Już jest! Pełnometrażowy film dokumentalny o powstawaniu pierwszego Wiedźmina od arhn.eu: https://www.youtube.com/watch?v=g18GgD-SNzM
Ciężko uwierzyć że to już 10 lat...
Przechodziłem grę 2 razy na kompie 10 letnim z systemem Vista - nie było ani jednego błędu, dlaczego ?, gra była robiona na komputery, karty graficzne, systemy z przed 10 lat, dziś na nowych kompach mogą być czasem dziwne i zabawne błędy jak np. z brodą Golana Vivaldiego, mimo to warto zagrać. 10 lat temu gra była pod względem grafiki jedną z najlepszych, a może i najlepszą na świecie.
Grę przeszedłem raz a porządnie, w 2018 r dopiero, za 4 zł na GOG.com, i zrobiła na mnie bardzo dobre wrażenie. Fakt ze system walki nudny i monotonny, ale jakąś tam frajdę (choć niewielką) jednak dawał, ale dla dialogów, fabuły, klimatu na pewno było warto. No ale żeby 6 razy? LOL. Wątpię czy jeszcze do tej gry kiedykolwiek wrócę, może za kolejnych 10 lat. ;)
jestem w drugim akcie W2 i już wiem, że to do jedynki wrócę po rozegraniu Dzikiego Gonu. Gdyby nie system walki i powtarzające się modele postaci gra miałaby 9.5/10
Choć długo nie mogłem się zmusić do zagrania w nią to w momencie gdy już to zrobiłem... ten klimat na tyle mocny że co chwile budze się przed monitorem z otwartą buzią. Akt rozgrywający się we wsi Odmęty przypominający bardziej dzieła Słowackiego a nie Sapkowskiego. Jedyne co razi to powtarzające sie modele postaci. Modele postaci które są tak karykaturalne że zapamiętuje się je a potem lekko się krzywi jak się ciągle je spotyka.
Świetna fabuła mimo że do przewidzenia jednak sposób jej prowadzenia nie pozwala w pełni przewidzieć wszystkiego. Grafika jak na tamte czasy jest bardzo dobra, muzyka i udźwiękowienie to bajka dla uszu.
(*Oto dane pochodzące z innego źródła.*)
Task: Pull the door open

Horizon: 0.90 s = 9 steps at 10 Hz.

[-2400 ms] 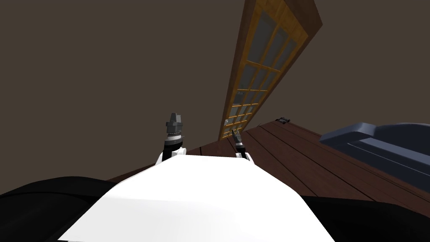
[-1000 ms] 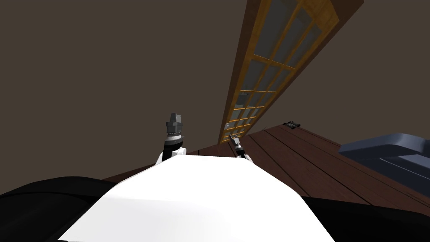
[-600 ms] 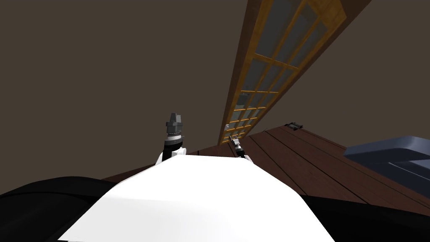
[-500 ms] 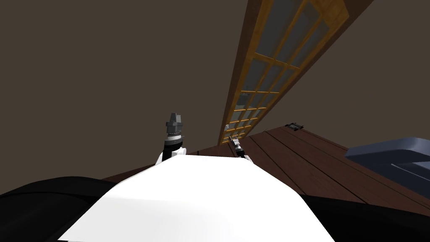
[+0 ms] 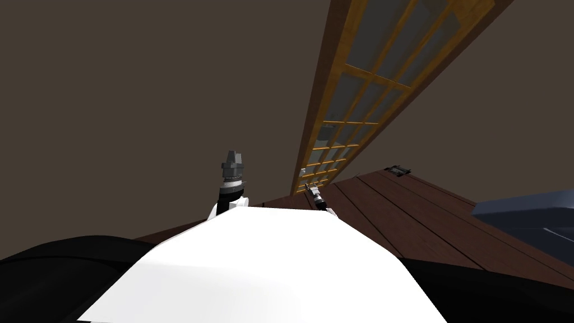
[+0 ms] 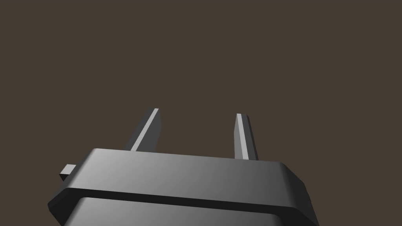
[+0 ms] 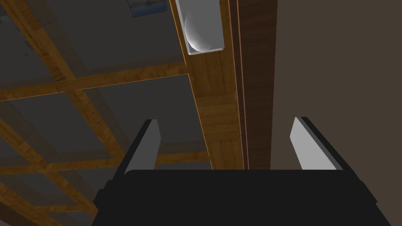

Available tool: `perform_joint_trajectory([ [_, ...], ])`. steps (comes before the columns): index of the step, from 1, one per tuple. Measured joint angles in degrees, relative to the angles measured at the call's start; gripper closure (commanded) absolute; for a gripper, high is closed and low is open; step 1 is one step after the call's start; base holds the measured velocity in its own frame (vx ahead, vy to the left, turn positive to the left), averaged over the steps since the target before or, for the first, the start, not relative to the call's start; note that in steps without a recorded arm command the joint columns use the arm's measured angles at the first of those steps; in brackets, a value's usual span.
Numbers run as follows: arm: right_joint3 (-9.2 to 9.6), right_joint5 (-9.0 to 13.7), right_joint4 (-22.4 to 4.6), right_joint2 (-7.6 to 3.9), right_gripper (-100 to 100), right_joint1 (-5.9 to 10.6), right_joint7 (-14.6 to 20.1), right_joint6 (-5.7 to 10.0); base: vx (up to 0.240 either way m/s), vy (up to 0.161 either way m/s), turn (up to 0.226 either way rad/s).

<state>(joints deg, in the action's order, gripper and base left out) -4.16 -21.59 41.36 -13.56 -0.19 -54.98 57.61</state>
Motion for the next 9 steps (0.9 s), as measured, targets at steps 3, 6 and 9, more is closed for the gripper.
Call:
perform_joint_trajectory([
  [3,-0.11,-1.1,-2.9,-0.35,-100,0.78,-1.6,0.74,0.058,-0.039,0.027],
  [6,-0.27,-1.7,-5.7,-0.7,-100,1.83,-2.7,1.6,0.035,-0.019,0.014],
  [9,0.84,0.5,-5.4,-1.18,-100,1.4,-3.5,1.23,0.122,0.11,0.104],
])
Mi przejście fabuły zajęło 35 h dla porównania FarCry 4 to tylko 20 h.
Gra bardzo się zestarzała, nawet jak na gre z 2007 roku.
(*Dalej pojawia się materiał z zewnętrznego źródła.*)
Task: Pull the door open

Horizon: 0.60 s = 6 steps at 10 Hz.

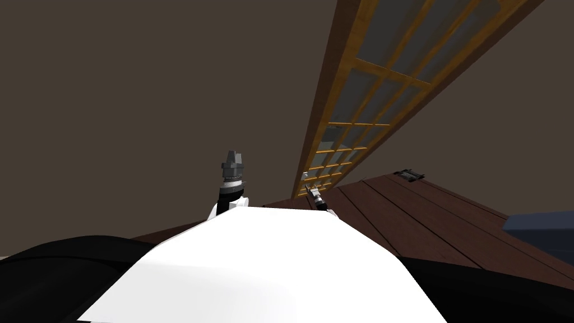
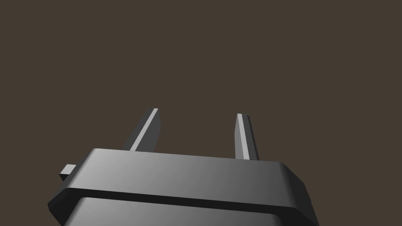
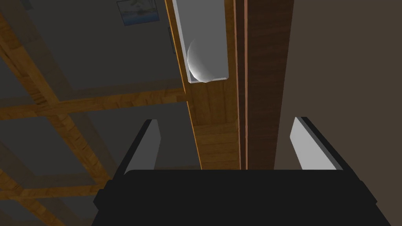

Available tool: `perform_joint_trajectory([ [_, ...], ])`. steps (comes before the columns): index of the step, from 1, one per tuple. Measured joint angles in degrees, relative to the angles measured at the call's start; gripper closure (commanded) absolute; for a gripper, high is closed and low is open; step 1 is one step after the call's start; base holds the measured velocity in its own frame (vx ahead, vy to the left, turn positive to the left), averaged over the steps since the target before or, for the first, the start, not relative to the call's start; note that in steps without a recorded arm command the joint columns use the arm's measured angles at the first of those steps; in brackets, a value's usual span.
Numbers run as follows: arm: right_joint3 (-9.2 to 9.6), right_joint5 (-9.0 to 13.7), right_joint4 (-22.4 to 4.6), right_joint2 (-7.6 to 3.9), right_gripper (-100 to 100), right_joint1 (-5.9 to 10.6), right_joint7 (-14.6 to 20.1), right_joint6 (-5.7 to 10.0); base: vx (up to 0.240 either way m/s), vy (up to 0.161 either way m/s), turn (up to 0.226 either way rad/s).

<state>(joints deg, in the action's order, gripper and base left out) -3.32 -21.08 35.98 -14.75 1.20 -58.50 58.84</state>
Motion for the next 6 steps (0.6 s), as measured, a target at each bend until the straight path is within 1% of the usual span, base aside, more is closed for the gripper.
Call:
perform_joint_trajectory([
  [2,1.11,2.3,0.1,-0.4,-100,-0.31,-0.9,-0.3,0.162,0.096,0.088],
  [3,1.78,3.6,0.5,-0.69,-100,-0.67,-1.3,-0.55,0.147,0.039,0.083],
  [5,2.94,5.9,0.8,-1.16,-100,-1.07,-2.1,-0.91,0.135,0.013,0.059],
  [6,3.43,6.9,0.3,-1.42,-100,-1.18,-2.5,-0.83,0.113,-0.052,0.052],
])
Dla mnie jest praktycznie nie grywalna i nudna, pomimo wielu prób nie wyszedłem z pierwszej wioski.
to wedlug ciebie gra [robiona 30 lat temu powinna wygladac :)?
Dla mnie jest praktycznie nie grywalna i nudna
Ja myślę żebyś zmienił gatunek gier po prostu :)
nowo ? co wedlug ciebie znaczy nowo ? to ze gra jest stara to tylko komplement, bo gry dzieli sie na dobre i na zle , tylko taka klasyfikacja ma sens bez wzgledu na to kiedy gra powstala:)
Wybitne dzieło, wracam co jakiś czas, ocena może lekko przez okulary nostalgii ale ta produkcja na pewno ma miejsce w moim top 3 gier - wybitny klimat swietna historia, wybory i masa wspomnien
Z tego co pamiętam imprezka u Shani też zwala z nóg.
Pod względem klimatu najlepsza cześć, mroczna, złowieszcza, brutalna, świetnie ukazane slamsy Wyzimy - brud smród i ubóstwo.
Prolog mnie chyba ze 3-4 razy zniechęcał, ale się uparłam by przejść i potem mnie wessało. :D Moim zdaniem najlepszy wygląd postaci i voice acting z serii.
Powiem wprost zagrałem pierwszy raz w gatunek którego nigdy bym nie tknął. Bo to nie są moje klimaty. Ale że mówią że gra ( Polska ) świetna to trzeba było. I nie powiem po 2 h się wciągnąłem i z chęcią przechodziłem. Jeśli chodzi o plusy i minusy :
Plusy :
- Dialogi jak dla mnie bomba. Byłem w szoku jak dobre były dialogi, teksty świetne i dosyć często można się pośmiać
- Fabuła, Nic nie wiem o sobie i mam się poznać, wybory jakie dokonuje mają wpływ na grę co jest świetne.
- Wybory z która dziewczyną być really? no tak. Nie powiem ale miałem problem która wybrać :D
- grafika jak na 2007 rok to świetna. Nie czułem tego że grafa jest słaba.
Minusy :
- Małe bugi ale nic nie wnosiły
- System walki bardzo słaby, nie podobał mi się.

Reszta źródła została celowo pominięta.